*Problem:* Leave out the pictures and copy every record exactly.

[The data]

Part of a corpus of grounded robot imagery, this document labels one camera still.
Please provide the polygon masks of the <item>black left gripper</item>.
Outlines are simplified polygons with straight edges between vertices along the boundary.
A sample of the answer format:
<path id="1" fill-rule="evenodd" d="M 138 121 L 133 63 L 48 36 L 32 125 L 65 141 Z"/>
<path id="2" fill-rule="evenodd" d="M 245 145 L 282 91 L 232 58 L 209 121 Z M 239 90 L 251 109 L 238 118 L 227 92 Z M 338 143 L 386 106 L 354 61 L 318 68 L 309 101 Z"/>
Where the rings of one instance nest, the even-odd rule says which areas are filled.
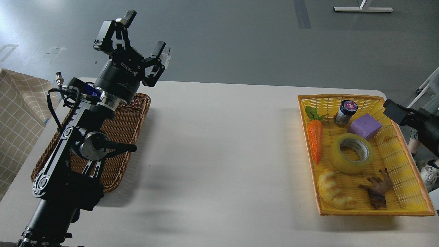
<path id="1" fill-rule="evenodd" d="M 145 59 L 131 47 L 128 28 L 136 15 L 135 10 L 129 10 L 123 18 L 104 21 L 93 45 L 93 49 L 104 52 L 109 59 L 94 87 L 126 104 L 132 102 L 141 82 L 144 86 L 155 87 L 166 69 L 160 58 L 166 47 L 164 41 L 158 41 L 152 55 Z M 149 67 L 152 70 L 145 74 L 145 68 Z"/>

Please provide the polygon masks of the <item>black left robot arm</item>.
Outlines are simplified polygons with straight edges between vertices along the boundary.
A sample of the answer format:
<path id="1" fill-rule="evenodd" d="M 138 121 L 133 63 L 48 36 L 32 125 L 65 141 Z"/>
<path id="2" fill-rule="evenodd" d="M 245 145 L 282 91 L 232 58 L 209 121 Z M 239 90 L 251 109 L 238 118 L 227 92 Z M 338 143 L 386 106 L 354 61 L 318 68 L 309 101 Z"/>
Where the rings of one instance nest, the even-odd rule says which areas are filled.
<path id="1" fill-rule="evenodd" d="M 165 70 L 165 42 L 157 42 L 147 58 L 131 46 L 128 28 L 136 14 L 130 10 L 103 22 L 93 47 L 109 59 L 94 83 L 74 77 L 64 85 L 57 72 L 57 88 L 47 91 L 60 136 L 33 180 L 32 194 L 40 202 L 18 247 L 59 247 L 71 238 L 68 228 L 80 210 L 92 211 L 104 195 L 105 161 L 136 152 L 136 145 L 113 142 L 101 130 L 105 120 L 115 119 L 121 103 L 132 103 L 141 84 L 154 87 Z"/>

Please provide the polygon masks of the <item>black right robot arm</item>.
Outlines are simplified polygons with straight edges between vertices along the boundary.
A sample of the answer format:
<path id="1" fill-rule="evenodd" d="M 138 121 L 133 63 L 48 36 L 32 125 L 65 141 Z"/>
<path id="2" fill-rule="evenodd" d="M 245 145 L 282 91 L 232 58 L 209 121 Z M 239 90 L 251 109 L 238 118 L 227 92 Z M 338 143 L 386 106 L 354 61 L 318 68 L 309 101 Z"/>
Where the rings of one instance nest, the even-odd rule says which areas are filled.
<path id="1" fill-rule="evenodd" d="M 439 117 L 423 108 L 405 108 L 387 99 L 383 104 L 384 114 L 400 126 L 409 126 L 418 132 L 418 139 L 436 156 L 439 154 Z"/>

[/The data]

*Answer to the exercise:*
Part of a corpus of grounded robot imagery, this document labels one camera still.
Please provide the polygon masks of the <item>black left gripper</item>.
Outlines are simplified polygons with straight edges between vertices along the boundary.
A sample of the answer format:
<path id="1" fill-rule="evenodd" d="M 138 121 L 133 63 L 48 36 L 32 125 L 65 141 Z"/>
<path id="2" fill-rule="evenodd" d="M 245 145 L 282 91 L 232 58 L 209 121 Z M 239 90 L 251 109 L 238 118 L 227 92 Z M 338 143 L 386 106 L 354 61 L 318 68 L 309 101 Z"/>
Where the rings of one instance nest, the even-odd rule says which areas are filled.
<path id="1" fill-rule="evenodd" d="M 145 59 L 131 47 L 128 28 L 136 15 L 135 10 L 129 10 L 123 18 L 104 21 L 93 45 L 93 49 L 104 52 L 109 59 L 94 87 L 126 104 L 132 102 L 141 82 L 144 86 L 155 87 L 166 69 L 160 58 L 166 47 L 164 41 L 158 41 L 152 55 Z M 149 67 L 152 70 L 145 74 L 145 68 Z"/>

Please provide the polygon masks of the <item>black left robot arm</item>.
Outlines are simplified polygons with straight edges between vertices along the boundary.
A sample of the answer format:
<path id="1" fill-rule="evenodd" d="M 138 121 L 133 63 L 48 36 L 32 125 L 65 141 Z"/>
<path id="2" fill-rule="evenodd" d="M 245 145 L 282 91 L 232 58 L 209 121 Z M 239 90 L 251 109 L 238 118 L 227 92 Z M 338 143 L 386 106 L 354 61 L 318 68 L 309 101 Z"/>
Where the rings of one instance nest, the even-odd rule says which areas are filled.
<path id="1" fill-rule="evenodd" d="M 165 70 L 165 42 L 157 42 L 147 58 L 131 46 L 128 28 L 136 14 L 130 10 L 103 22 L 93 47 L 109 59 L 94 83 L 74 77 L 64 85 L 57 72 L 57 88 L 47 91 L 60 136 L 33 180 L 32 194 L 40 202 L 18 247 L 59 247 L 71 238 L 68 228 L 80 210 L 92 211 L 104 195 L 105 161 L 136 152 L 136 145 L 113 142 L 101 130 L 105 120 L 115 119 L 121 103 L 132 103 L 141 84 L 154 87 Z"/>

Please provide the polygon masks of the <item>black right robot arm</item>.
Outlines are simplified polygons with straight edges between vertices along the boundary.
A sample of the answer format:
<path id="1" fill-rule="evenodd" d="M 138 121 L 133 63 L 48 36 L 32 125 L 65 141 Z"/>
<path id="2" fill-rule="evenodd" d="M 245 145 L 282 91 L 232 58 L 209 121 Z M 239 90 L 251 109 L 238 118 L 227 92 Z M 338 143 L 386 106 L 354 61 L 318 68 L 309 101 Z"/>
Where the rings of one instance nest, the even-odd rule says which areas are filled.
<path id="1" fill-rule="evenodd" d="M 439 117 L 423 108 L 405 108 L 387 99 L 383 104 L 384 114 L 400 126 L 409 126 L 418 132 L 418 139 L 436 156 L 439 154 Z"/>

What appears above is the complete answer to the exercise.